When I talk about the veneration of Mary and the saints, and the ways in which our ancestors meditated their relationship to the earth through those beings, I don’t mean that they were part of some crypto-pagan survival within Christianity, meaning people who understood themselves as pagan but pretending to be Christian. There may have been some of that, but by and large a woman praying to Mary at a holy well would have understood herself as a thoroughly orthodox Christian. What I am saying is that some of these old pagan ways survived in Christianized form, and more importantly, that the spirits of the land have always been there, and are willing to take whatever form they need to in order to be heard.
I don’t know how many people still pray in Charlecombe Church. Many of the old parishes, like those in the US, have been in a long decline and some are being closed. But there are many ways to worship.

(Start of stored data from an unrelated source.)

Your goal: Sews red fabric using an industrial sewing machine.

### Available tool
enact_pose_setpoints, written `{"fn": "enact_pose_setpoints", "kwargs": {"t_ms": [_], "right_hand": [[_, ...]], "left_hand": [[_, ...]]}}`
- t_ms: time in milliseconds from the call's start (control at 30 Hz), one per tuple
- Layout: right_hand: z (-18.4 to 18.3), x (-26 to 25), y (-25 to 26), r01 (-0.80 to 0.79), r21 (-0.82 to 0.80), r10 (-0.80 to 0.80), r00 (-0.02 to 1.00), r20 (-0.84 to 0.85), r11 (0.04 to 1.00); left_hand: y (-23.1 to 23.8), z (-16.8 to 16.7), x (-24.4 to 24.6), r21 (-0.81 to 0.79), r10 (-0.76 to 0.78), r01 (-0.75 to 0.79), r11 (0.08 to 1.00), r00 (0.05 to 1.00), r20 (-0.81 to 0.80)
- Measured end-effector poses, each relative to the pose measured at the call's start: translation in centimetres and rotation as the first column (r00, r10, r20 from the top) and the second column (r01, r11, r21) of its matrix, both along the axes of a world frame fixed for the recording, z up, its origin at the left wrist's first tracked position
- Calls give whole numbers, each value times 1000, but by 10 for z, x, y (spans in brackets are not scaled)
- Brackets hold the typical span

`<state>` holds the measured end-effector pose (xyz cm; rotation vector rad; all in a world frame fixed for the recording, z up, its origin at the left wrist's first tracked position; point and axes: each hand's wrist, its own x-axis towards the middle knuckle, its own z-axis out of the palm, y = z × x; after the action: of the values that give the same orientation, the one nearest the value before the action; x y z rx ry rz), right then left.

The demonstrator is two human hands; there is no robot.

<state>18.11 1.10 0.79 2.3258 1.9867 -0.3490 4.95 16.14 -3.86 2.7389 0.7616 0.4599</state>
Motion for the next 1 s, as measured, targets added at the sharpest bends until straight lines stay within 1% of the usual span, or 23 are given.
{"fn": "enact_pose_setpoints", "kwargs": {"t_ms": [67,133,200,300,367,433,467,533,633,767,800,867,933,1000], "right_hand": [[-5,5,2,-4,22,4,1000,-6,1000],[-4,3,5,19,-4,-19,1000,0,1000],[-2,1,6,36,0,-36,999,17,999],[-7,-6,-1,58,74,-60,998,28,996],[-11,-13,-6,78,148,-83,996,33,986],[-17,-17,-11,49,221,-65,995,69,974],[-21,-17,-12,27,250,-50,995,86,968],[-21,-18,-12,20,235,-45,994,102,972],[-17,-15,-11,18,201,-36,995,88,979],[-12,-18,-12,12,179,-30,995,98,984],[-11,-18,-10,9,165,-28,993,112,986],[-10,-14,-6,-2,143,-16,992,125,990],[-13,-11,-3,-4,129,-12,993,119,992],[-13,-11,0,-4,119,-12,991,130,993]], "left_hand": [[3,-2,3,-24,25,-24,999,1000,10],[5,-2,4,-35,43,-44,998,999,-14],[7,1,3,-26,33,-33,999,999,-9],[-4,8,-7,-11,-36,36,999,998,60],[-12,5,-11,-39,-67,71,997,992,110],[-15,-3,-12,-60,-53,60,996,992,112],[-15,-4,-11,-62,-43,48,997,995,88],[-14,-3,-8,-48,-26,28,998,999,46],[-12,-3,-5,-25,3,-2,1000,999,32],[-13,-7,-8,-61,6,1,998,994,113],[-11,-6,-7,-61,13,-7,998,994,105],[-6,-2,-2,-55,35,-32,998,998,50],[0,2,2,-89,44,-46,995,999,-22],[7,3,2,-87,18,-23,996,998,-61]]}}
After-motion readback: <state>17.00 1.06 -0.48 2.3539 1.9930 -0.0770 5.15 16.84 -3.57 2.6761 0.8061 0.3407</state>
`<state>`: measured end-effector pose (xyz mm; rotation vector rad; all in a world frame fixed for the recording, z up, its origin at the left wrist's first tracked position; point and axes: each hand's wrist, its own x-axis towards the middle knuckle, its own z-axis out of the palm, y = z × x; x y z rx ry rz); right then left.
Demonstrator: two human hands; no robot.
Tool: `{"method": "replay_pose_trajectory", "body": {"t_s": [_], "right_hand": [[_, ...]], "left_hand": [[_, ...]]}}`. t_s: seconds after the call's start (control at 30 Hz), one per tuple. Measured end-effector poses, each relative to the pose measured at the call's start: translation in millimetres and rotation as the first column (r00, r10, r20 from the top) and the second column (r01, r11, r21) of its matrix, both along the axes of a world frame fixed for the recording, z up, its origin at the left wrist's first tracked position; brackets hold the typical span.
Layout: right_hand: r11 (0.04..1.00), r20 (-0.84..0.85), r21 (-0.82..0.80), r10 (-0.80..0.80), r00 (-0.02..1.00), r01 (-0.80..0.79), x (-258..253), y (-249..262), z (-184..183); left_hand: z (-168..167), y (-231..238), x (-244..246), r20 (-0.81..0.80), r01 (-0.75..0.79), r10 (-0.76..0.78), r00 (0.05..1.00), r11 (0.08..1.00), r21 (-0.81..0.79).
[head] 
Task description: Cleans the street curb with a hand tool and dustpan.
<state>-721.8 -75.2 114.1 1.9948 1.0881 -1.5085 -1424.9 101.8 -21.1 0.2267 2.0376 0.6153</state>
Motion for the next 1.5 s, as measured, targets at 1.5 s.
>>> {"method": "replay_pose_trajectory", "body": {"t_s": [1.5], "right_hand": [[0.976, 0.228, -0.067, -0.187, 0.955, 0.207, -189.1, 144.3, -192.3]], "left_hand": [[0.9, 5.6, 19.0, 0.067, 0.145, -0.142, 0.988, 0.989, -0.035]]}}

Charlecombe valley is a major spawning site for amphibians. Every spring, toads, frogs, and newts come down from the hills and across the fields to the lake where their breeding grounds lie. They have to cross the road that rans through the valley to do so. Every year, for six weeks, the road is shut down to all non-local traffic. When the sun goes down, a brigade of volunteers works all through the night to ensure the animals cross safely.
The Mother will always find a way to care for her own.